The European Commission has recently revised its stringent regulations regarding the sale of new petrol and diesel vehicles. This significant adjustment will now permit a limited number of internal combustion engine cars to be sold after the original 2035 deadline. Driven by substantial lobbying from the automotive industry, particularly German manufacturers, the policy has shifted from a complete ban to a requirement for 90% of new vehicles to be zero-emission.
This revised legislation allows the remaining 10% of new car registrations from 2035 onwards to utilize conventional petrol or diesel engines, or hybrid systems. This concession addresses concerns raised by the European Automobile Manufacturers' Association (ACEA), which had argued that current consumer demand for fully electric vehicles (EVs) is insufficient for a 100% transition. Without these modifications, manufacturers had faced the prospect of incurring billions of euros in financial penalties for non-compliance.
In addition to the adjusted sales quota, the Commission's updated framework mandates that carmakers integrate steel produced with lower carbon emissions within the EU into their manufacturing processes. Furthermore, the plan anticipates that biofuels and synthetic e-fuels will play a vital role in offsetting the environmental impact of remaining petrol and diesel vehicles. This strategy indicates a more balanced approach to decarbonisation, moving beyond exclusive reliance on full electrification.

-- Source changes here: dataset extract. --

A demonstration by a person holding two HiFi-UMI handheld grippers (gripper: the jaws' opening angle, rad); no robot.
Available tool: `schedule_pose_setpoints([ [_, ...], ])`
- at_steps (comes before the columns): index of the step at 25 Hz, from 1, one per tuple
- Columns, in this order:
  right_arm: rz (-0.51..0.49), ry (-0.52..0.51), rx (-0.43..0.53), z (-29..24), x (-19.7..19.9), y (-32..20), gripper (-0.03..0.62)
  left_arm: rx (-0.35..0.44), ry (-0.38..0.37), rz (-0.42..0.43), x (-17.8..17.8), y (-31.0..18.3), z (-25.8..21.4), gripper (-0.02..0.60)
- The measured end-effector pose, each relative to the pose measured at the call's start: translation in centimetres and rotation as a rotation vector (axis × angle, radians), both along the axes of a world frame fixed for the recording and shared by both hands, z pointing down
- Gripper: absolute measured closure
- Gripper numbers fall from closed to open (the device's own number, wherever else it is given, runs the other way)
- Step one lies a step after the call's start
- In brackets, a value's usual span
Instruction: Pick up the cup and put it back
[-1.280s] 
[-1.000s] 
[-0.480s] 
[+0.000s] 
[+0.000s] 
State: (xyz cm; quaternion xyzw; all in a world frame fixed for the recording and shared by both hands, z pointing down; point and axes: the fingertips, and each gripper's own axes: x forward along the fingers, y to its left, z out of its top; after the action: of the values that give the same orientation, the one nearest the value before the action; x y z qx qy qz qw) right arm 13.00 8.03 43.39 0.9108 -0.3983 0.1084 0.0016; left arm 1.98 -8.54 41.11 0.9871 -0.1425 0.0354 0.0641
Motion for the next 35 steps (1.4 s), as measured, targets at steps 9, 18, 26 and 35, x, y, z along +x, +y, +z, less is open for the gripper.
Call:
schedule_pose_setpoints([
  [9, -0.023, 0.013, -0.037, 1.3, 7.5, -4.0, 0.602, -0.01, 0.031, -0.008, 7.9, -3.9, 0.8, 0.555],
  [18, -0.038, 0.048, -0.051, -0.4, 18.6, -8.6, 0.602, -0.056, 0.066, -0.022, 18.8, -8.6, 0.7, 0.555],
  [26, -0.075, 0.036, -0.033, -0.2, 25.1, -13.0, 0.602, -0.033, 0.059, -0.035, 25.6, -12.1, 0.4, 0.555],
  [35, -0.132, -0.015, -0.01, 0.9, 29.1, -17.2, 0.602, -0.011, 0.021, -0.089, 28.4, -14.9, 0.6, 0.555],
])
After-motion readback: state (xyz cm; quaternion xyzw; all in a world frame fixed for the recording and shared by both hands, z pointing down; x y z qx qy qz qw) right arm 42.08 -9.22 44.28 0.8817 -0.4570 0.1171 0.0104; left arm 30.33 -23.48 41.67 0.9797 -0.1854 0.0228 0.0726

The impetus for this policy shift highlights the complex relationship between environmental objectives and industrial realities. Carmakers have consistently emphasized the immense investment required for the transition to electric powertrains and the challenges in scaling production to meet a 100% zero-emission mandate. The threat of significant financial repercussions for failing to comply appears to have been a decisive factor in prompting the Commission to amend its original, more ambitious timeline.
However, the decision has faced criticism from environmental groups like Transport & Environment (T&E). There are palpable concerns that this dilution of the zero-emission target could decelerate the overall pace of EV adoption across the continent. Critics argue that allowing continued sales of combustion engines risks the EU falling behind in global automotive innovation and competitiveness. T&E UK's director, Anna Krajinska, issued a stark warning, stating, "The UK must stand firm. Our ZEV mandate is already driving jobs, investment and innovation into the UK."
This divergence in approach also raises questions about the EU's comparative standing with other nations, including the UK, which has its own phase-out plans for conventional vehicles. The implications of the EU's revised policy are far-reaching, potentially impacting investment decisions and consumer choices within the automotive industry's transformation. While the move offers manufacturers flexibility, it simultaneously ignites a debate about whether it represents a pragmatic compromise or a detrimental step backward in addressing climate change.